Remind people how they contribute
This is another aspect of internal communication that Richards feels is important. It is something Richard and his organisation has been looking at for a while now. He explains to Craig how letting employees know that their work is making a difference gives them a pride in their work.
He emphasises how important this has been over the last few years, when employees have received so many communications around highlighting what they can’t do. For those in certain roles who aren’t in direct contact with customers, such as marketing and IT, it is imperative they are shown that their work is contributing to the success of the organisation.
Performance measures play a key role in this. Richard stresses how many jobs show employees how to do an acceptable job, but it is the role of managers to show them how they are doing an exceptional job that goes above and beyond.
Craig continues this using a jigsaw analogy for an organisation. He says that it is often easy for employees to see how they connect to the pieces – as in people or departments – that are close to them, but they find it harder to see the whole puzzle and how their work contributes to the bigger picture.
Richard says that leaders will often find themselves moving away from their technical expertise that got them promoted in the first place and are now required to motivate and inspire their employees. Reminding employees how they contribute is part of this which ultimately gives them hope and drives them to do a better job.

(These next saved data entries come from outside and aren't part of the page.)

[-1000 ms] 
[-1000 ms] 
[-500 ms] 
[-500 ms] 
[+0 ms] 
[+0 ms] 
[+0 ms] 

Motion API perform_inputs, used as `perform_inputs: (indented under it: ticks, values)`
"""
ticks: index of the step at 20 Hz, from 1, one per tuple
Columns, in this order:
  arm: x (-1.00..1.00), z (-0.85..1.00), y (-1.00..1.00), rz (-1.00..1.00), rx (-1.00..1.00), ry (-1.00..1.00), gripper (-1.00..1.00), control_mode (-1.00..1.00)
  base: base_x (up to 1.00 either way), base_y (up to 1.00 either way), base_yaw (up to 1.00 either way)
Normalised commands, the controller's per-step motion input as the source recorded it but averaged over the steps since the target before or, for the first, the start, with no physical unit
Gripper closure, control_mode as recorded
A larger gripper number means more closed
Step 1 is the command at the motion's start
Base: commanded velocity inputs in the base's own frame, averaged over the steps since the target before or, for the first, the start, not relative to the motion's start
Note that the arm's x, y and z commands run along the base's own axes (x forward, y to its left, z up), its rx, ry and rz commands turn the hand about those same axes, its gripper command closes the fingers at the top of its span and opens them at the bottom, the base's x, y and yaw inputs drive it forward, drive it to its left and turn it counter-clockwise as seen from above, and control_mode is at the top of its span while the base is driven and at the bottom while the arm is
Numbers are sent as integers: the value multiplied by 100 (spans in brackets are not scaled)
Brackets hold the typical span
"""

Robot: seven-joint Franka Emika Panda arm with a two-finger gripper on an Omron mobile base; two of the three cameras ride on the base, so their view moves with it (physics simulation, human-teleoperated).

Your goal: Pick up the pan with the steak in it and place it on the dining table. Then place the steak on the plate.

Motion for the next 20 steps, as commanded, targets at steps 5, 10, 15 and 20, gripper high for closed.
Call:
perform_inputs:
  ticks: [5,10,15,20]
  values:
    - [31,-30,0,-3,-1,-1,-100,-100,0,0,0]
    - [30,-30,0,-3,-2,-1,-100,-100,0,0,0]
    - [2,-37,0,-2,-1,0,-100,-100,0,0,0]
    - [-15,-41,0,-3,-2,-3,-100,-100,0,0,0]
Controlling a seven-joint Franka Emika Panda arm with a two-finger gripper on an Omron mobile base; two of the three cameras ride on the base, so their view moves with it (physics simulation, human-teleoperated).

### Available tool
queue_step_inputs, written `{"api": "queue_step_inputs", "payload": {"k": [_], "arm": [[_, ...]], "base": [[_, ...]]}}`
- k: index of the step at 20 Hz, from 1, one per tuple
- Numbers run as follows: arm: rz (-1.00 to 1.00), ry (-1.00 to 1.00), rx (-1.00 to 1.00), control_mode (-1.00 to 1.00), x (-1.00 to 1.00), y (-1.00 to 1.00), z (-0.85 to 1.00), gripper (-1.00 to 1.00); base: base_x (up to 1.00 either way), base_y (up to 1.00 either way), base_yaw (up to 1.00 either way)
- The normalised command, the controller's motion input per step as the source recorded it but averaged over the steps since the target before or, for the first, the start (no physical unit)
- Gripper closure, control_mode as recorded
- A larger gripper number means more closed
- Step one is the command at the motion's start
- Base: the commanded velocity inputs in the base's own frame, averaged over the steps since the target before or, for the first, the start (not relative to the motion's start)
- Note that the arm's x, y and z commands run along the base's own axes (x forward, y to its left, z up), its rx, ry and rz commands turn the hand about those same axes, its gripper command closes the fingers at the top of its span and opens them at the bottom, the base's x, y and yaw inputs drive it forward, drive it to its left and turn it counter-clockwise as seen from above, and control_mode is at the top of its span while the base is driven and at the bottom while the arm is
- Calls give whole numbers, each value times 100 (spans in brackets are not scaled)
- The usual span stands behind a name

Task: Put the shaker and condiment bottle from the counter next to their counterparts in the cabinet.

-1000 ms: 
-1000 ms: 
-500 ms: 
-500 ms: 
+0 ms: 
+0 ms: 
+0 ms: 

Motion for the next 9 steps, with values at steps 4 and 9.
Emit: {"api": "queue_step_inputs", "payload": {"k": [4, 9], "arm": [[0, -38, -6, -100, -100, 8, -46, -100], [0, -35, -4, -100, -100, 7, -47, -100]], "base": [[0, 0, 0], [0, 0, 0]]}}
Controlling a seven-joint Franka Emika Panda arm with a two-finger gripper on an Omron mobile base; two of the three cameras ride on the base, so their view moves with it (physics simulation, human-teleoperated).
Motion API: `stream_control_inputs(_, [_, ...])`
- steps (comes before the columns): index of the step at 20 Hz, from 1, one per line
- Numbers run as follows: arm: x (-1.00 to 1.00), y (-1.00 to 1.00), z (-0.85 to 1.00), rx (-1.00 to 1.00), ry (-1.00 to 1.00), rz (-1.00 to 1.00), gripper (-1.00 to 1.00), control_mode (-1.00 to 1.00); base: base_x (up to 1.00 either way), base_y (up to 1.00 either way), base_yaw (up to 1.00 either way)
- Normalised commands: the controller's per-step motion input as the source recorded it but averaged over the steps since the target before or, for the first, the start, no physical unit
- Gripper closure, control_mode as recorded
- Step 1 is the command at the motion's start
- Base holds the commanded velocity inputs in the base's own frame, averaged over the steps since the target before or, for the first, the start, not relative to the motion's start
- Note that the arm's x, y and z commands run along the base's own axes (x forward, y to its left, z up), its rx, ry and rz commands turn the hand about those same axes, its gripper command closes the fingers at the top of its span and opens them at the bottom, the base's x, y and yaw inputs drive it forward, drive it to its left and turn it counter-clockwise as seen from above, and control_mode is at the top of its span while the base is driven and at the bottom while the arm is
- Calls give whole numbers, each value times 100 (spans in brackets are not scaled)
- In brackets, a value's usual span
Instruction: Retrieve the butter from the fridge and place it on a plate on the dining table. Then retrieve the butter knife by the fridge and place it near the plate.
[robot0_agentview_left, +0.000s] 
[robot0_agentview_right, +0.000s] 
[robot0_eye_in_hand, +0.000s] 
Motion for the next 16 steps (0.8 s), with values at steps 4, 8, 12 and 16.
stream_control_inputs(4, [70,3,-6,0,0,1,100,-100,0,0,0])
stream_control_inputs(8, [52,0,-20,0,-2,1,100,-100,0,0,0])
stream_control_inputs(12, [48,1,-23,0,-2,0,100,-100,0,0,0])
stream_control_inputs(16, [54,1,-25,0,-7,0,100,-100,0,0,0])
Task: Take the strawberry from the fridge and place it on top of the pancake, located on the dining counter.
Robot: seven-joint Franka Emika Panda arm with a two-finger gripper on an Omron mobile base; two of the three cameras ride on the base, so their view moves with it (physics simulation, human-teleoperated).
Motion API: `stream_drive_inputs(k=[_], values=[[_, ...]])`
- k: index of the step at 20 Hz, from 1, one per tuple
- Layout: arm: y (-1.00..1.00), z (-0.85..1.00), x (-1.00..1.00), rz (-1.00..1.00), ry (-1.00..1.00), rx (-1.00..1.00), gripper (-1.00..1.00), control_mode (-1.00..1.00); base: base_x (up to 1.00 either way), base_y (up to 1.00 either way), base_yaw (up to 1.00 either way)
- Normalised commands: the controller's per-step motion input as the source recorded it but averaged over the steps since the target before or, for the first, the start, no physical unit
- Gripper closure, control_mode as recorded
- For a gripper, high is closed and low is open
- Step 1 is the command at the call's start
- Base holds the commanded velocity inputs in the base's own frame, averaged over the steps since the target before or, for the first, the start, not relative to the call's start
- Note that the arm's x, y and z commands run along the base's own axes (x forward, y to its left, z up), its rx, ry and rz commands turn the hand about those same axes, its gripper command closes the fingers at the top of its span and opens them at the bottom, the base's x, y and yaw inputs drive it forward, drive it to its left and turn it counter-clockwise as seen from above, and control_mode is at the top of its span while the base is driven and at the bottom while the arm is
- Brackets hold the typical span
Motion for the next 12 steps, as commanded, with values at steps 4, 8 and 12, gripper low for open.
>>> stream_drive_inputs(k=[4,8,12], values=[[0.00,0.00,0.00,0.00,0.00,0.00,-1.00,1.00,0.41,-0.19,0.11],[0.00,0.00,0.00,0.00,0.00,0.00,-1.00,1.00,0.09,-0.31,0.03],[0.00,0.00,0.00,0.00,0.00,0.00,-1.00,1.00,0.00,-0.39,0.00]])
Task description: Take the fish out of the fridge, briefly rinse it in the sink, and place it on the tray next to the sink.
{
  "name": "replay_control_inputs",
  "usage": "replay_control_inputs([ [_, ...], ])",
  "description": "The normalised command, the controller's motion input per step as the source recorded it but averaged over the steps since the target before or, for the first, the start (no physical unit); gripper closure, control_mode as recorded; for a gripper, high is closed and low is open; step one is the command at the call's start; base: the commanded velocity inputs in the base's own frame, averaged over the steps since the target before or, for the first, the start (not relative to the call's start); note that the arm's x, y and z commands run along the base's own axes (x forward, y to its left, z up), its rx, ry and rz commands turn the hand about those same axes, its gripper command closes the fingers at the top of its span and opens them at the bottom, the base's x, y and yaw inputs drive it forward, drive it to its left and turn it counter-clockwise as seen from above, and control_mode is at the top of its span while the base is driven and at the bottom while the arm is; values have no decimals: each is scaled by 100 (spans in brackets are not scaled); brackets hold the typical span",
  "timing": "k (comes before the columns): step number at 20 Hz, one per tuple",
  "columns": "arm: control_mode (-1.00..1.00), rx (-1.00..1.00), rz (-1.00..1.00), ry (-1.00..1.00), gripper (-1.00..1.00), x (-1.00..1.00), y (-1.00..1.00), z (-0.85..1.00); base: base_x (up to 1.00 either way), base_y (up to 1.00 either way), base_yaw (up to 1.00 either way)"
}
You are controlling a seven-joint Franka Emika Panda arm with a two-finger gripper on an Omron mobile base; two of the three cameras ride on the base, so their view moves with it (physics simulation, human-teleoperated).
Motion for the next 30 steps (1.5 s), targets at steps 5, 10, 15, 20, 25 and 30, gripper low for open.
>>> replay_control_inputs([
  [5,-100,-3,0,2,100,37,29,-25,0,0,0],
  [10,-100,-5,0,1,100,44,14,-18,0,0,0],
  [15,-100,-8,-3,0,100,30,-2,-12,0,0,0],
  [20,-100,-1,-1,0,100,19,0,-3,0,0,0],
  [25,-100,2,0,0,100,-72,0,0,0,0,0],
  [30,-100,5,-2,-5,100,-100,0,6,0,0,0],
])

Craig explains that this transition is something which has been mirrored in the internal communications industry. He talks about how the profession has shifted from broadcasting communications towards a much more strategic role, where leaders are asking for their help to shape organisational change. Richard explains how he feels there aren’t enough outcomes-based communications in large organisations. Communicators need to show employees how change initiatives will affect them.
Catching people doing things well
The third aspect of proving hope in communications is the one that Richard feels it the most basic. He describes it as a ‘no brainer, quick win’ which very few people are doing. For him, authentically telling employees that they have done a good job can make a huge difference to an employee’s work.
Managers and leaders should be doing this regularly and it should become a habit for them. This does not have to be over-the-top praise, just simply a reminder that they have made a difference and it hasn’t gone unnoticed.
For Craig, he agrees that this is great way to motivate employees, but it needs to be done in an authentic way. He explains how he often sees employee case studies that are ‘overproduced’ and sometimes it is as simple as just having a conversation with them.
This is a great way to organically create a strong culture within an organisation and this appreciation is something both Richard and Craig agree is an essential tool for any good leader or manager.